_Work order:_
Would you quote the material below from its first line through the line containing "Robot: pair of", exactly and with both ends included?

━━━━━━━━

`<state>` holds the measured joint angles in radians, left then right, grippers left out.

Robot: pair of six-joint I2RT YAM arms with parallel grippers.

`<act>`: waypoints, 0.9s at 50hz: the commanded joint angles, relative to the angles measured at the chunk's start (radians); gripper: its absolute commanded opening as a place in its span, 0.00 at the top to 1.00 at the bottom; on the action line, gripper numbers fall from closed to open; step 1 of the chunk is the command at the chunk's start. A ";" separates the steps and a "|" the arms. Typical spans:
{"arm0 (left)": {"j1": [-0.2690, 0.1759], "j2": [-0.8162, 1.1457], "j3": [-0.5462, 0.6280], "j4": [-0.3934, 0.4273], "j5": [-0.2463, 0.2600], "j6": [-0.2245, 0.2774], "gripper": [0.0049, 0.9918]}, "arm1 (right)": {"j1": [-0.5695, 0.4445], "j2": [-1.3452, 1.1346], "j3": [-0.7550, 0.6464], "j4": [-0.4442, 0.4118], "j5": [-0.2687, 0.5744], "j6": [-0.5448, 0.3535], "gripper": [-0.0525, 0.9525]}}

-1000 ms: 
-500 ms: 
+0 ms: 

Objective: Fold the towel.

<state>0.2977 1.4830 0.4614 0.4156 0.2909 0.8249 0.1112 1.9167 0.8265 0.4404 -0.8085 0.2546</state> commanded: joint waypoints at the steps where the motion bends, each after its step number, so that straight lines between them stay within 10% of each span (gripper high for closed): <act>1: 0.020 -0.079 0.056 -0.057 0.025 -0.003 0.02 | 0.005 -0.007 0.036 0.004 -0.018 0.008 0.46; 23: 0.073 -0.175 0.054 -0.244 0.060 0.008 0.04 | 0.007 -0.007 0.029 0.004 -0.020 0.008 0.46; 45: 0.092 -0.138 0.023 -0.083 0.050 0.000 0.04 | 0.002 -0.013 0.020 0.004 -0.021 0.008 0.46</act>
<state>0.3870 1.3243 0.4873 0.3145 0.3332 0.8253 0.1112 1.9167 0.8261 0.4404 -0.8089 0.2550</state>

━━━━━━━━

_Result of the task:_
`<state>` holds the measured joint angles in radians, left then right, grippers left out.

Robot: pair of six-joint I2RT YAM arms with parallel grippers.

The exercise requires no additional output.